● What the exercise asks: Return all of the following entries as written, but without the images.

● Material for this exercise:
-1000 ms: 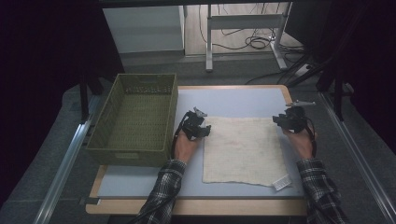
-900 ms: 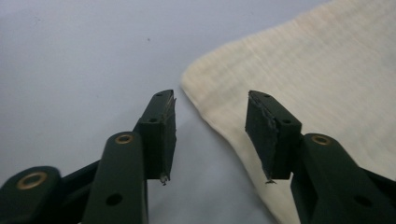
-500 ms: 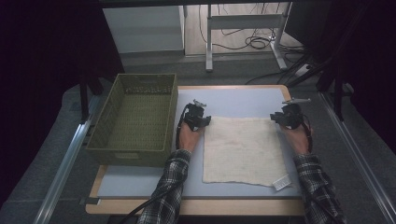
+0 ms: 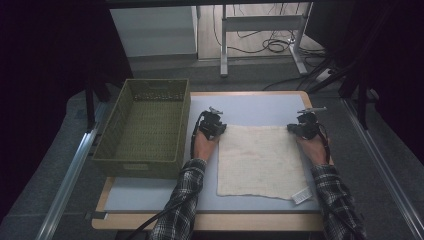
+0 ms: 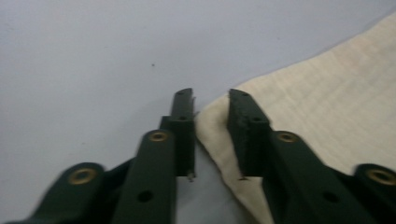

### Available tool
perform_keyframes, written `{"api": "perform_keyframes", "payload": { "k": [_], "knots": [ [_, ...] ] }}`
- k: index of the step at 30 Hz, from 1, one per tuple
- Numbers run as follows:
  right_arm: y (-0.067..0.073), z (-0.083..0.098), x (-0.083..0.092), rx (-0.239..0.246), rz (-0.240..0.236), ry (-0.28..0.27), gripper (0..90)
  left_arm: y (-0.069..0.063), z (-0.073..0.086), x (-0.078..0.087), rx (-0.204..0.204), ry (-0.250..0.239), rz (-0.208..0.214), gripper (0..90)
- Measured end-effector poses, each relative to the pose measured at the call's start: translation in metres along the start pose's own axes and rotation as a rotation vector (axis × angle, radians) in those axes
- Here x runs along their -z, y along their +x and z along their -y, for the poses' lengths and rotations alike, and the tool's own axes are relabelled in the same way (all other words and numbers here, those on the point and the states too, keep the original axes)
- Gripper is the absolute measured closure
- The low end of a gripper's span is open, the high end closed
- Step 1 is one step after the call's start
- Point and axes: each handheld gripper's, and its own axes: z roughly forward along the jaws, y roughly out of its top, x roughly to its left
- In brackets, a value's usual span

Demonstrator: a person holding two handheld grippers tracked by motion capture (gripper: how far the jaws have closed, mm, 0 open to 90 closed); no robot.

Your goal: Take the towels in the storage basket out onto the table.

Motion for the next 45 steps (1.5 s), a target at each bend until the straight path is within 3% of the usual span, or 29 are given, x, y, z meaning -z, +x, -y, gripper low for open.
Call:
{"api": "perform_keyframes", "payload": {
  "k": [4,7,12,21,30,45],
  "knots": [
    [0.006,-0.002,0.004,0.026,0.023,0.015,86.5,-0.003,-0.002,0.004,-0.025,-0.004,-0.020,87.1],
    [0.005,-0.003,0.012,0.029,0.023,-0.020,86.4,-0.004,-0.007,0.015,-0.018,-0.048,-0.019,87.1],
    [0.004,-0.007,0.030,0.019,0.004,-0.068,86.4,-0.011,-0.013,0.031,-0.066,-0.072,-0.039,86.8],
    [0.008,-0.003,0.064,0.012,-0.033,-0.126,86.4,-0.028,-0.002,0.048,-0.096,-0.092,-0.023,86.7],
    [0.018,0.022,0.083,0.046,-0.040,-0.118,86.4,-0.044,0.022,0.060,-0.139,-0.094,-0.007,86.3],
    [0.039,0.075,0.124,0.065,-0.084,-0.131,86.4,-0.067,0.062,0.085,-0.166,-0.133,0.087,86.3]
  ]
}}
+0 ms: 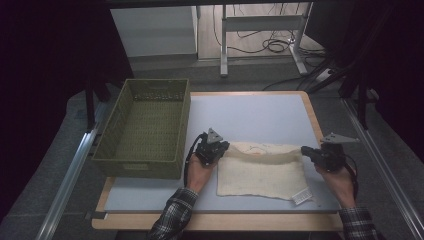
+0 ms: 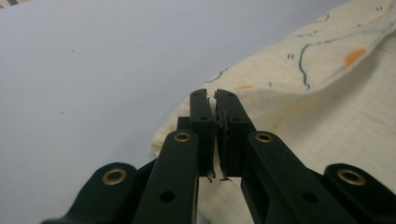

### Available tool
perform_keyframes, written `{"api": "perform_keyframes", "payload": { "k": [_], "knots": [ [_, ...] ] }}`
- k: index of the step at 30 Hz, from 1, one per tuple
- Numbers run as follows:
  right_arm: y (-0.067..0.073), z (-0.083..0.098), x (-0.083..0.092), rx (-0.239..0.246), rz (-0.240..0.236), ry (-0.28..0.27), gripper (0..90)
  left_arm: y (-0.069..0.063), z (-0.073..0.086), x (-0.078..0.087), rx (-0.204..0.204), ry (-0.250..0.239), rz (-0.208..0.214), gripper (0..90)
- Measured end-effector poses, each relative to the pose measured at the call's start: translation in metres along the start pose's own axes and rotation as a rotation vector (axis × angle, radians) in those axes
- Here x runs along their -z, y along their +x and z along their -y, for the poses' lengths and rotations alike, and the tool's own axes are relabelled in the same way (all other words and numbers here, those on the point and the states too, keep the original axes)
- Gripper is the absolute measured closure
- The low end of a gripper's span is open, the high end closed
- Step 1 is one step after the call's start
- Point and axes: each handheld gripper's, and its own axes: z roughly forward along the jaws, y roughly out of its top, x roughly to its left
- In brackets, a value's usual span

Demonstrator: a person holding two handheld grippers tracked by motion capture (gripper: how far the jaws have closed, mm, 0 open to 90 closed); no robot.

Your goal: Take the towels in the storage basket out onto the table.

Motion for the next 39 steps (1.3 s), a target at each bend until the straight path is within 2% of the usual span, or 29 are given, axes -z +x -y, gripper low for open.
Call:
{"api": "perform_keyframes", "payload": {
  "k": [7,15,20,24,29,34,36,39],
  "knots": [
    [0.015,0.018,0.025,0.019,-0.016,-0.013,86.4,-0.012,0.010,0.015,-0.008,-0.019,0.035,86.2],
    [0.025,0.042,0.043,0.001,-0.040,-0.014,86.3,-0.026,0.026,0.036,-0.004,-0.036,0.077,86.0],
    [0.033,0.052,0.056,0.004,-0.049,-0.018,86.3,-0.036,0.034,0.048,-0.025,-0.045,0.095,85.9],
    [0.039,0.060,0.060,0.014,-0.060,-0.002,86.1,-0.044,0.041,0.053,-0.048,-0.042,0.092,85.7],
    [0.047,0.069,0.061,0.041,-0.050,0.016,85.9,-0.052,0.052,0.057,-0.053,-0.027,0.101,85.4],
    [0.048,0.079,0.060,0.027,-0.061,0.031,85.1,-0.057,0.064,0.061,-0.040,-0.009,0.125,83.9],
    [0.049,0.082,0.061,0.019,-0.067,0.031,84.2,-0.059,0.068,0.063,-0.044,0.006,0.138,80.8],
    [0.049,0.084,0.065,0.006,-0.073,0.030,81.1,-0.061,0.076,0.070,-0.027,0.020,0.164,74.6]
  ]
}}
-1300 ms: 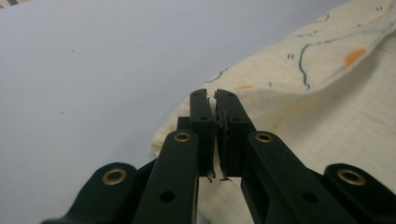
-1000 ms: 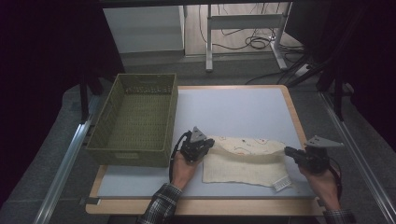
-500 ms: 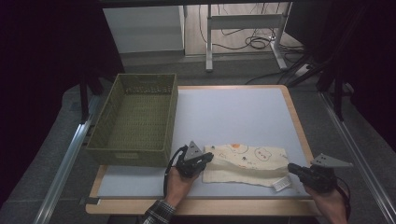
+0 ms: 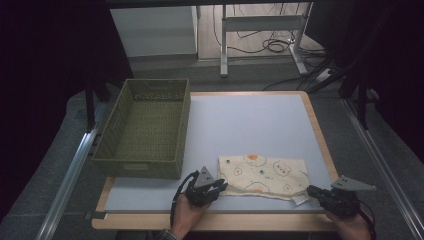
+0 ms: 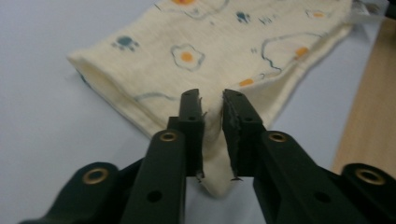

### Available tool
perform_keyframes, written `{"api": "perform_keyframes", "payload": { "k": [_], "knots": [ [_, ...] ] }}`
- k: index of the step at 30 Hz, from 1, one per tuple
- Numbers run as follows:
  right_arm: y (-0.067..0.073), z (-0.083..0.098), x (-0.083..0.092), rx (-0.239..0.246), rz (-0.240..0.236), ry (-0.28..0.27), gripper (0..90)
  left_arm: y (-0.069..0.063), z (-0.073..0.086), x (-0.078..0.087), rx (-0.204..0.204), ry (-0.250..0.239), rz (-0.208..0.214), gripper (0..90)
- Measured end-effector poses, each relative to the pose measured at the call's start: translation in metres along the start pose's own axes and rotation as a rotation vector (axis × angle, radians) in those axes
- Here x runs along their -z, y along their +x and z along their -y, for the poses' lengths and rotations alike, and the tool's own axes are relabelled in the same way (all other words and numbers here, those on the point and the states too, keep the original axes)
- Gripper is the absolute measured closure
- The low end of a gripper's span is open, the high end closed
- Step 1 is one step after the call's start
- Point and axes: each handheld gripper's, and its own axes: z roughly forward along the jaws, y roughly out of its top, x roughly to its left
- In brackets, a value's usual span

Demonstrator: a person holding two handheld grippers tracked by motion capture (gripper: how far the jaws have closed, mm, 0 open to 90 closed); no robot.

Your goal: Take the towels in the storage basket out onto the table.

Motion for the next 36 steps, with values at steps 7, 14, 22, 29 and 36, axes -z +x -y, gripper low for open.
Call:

● Response to this task:
-1000 ms: 
-900 ms: 
-500 ms: 
+0 ms: 
+0 ms: 

### Available tool
perform_keyframes, written `{"api": "perform_keyframes", "payload": { "k": [_], "knots": [ [_, ...] ] }}`
- k: index of the step at 30 Hz, from 1, one per tuple
- Numbers run as follows:
  right_arm: y (-0.067..0.073), z (-0.083..0.098), x (-0.083..0.092), rx (-0.239..0.246), rz (-0.240..0.236), ry (-0.28..0.27), gripper (0..90)
  left_arm: y (-0.069..0.063), z (-0.073..0.086), x (-0.078..0.087), rx (-0.204..0.204), ry (-0.250..0.239), rz (-0.208..0.214), gripper (0..90)
- Measured end-effector poses, each relative to the pose measured at the call's start: translation in metres along the start pose's own axes and rotation as a rotation vector (axis × angle, radians) in those axes
- Here x runs along their -z, y along their +x and z along their -y, for the poses' lengths and rotations alike, and the tool's own axes are relabelled in the same way (all other words and numbers here, those on the point and the states too, keep the original axes)
- Gripper is the absolute measured closure
- The low end of a gripper's span is open, the high end closed
- Step 1 is one step after the call's start
- Point and axes: each handheld gripper's, and its own axes: z roughly forward along the jaws, y roughly out of its top, x roughly to its left
- In brackets, a value's usual span

Demonstrator: a person holding two handheld grippers tracked by motion capture (gripper: how far the jaws have closed, mm, 0 open to 90 closed); no robot.

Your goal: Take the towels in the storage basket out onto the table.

Motion for the next 45 steps (1.5 s), a target at each bend until the straight path is within 3% of the usual span, or 29 are given, x, y, z meaning -z, +x, -y, gripper low for open.
Call:
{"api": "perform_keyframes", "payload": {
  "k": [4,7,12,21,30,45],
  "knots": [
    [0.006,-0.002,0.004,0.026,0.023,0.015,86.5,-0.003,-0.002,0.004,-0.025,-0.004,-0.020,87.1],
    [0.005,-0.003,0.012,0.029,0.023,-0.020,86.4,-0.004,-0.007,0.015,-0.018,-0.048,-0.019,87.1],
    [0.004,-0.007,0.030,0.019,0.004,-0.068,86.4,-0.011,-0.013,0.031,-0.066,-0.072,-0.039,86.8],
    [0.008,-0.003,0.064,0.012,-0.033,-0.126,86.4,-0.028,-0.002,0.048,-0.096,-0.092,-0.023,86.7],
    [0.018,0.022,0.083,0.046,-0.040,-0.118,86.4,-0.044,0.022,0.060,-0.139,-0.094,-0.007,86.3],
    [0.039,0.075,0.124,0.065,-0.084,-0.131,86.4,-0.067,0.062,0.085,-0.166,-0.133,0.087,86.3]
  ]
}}
+0 ms: 
+0 ms: 

### Available tool
perform_keyframes, written `{"api": "perform_keyframes", "payload": { "k": [_], "knots": [ [_, ...] ] }}`
- k: index of the step at 30 Hz, from 1, one per tuple
- Numbers run as follows:
  right_arm: y (-0.067..0.073), z (-0.083..0.098), x (-0.083..0.092), rx (-0.239..0.246), rz (-0.240..0.236), ry (-0.28..0.27), gripper (0..90)
  left_arm: y (-0.069..0.063), z (-0.073..0.086), x (-0.078..0.087), rx (-0.204..0.204), ry (-0.250..0.239), rz (-0.208..0.214), gripper (0..90)
- Measured end-effector poses, each relative to the pose measured at the call's start: translation in metres along the start pose's own axes and rotation as a rotation vector (axis × angle, radians) in those axes
- Here x runs along their -z, y along their +x and z along their -y, for the poses' lengths and rotations alike, and the tool's own axes are relabelled in the same way (all other words and numbers here, those on the point and the states too, keep the original axes)
- Gripper is the absolute measured closure
- The low end of a gripper's span is open, the high end closed
- Step 1 is one step after the call's start
- Point and axes: each handheld gripper's, and its own axes: z roughly forward along the jaws, y roughly out of its top, x roughly to its left
- In brackets, a value's usual span

Demonstrator: a person holding two handheld grippers tracked by motion capture (gripper: how far the jaws have closed, mm, 0 open to 90 closed); no robot.

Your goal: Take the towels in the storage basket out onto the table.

Motion for the next 39 steps (1.3 s), a target at each bend until the straight path is within 2% of the usual span, or 29 are given, axes -z +x -y, gripper low for open.
Call:
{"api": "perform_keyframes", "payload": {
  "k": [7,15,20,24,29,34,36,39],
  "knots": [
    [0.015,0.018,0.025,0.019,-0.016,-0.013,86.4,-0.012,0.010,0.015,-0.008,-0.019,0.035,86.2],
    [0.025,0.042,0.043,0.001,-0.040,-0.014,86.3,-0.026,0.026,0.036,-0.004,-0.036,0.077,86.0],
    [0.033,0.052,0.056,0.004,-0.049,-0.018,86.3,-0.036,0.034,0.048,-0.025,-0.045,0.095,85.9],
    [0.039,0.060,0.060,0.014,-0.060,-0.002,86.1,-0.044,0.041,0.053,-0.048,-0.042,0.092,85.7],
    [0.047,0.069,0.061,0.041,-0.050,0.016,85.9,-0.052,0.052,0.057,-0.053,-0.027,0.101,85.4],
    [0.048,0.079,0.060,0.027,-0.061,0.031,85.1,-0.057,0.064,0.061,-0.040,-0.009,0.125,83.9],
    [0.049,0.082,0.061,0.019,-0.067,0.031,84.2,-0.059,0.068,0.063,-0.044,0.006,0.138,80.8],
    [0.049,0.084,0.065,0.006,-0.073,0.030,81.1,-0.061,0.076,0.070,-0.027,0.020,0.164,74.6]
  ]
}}
-1300 ms: 
-1000 ms: 
-500 ms: 
+0 ms: 
+0 ms: 

### Available tool
perform_keyframes, written `{"api": "perform_keyframes", "payload": { "k": [_], "knots": [ [_, ...] ] }}`
- k: index of the step at 30 Hz, from 1, one per tuple
- Numbers run as follows:
  right_arm: y (-0.067..0.073), z (-0.083..0.098), x (-0.083..0.092), rx (-0.239..0.246), rz (-0.240..0.236), ry (-0.28..0.27), gripper (0..90)
  left_arm: y (-0.069..0.063), z (-0.073..0.086), x (-0.078..0.087), rx (-0.204..0.204), ry (-0.250..0.239), rz (-0.208..0.214), gripper (0..90)
- Measured end-effector poses, each relative to the pose measured at the call's start: translation in metres along the start pose's own axes and rotation as a rotation vector (axis × angle, radians) in those axes
- Here x runs along their -z, y along their +x and z along their -y, for the poses' lengths and rotations alike, and the tool's own axes are relabelled in the same way (all other words and numbers here, those on the point and the states too, keep the original axes)
- Gripper is the absolute measured closure
- The low end of a gripper's span is open, the high end closed
- Step 1 is one step after the call's start
- Point and axes: each handheld gripper's, and its own axes: z roughly forward along the jaws, y roughly out of its top, x roughly to its left
- In brackets, a value's usual span

Demonstrator: a person holding two handheld grippers tracked by motion capture (gripper: how far the jaws have closed, mm, 0 open to 90 closed); no robot.

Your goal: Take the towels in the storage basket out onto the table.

Motion for the next 36 steps, with values at steps 7, 14, 22, 29 and 36, axes -z +x -y, gripper low for open.
Call:

There is nothing more to add to the answer.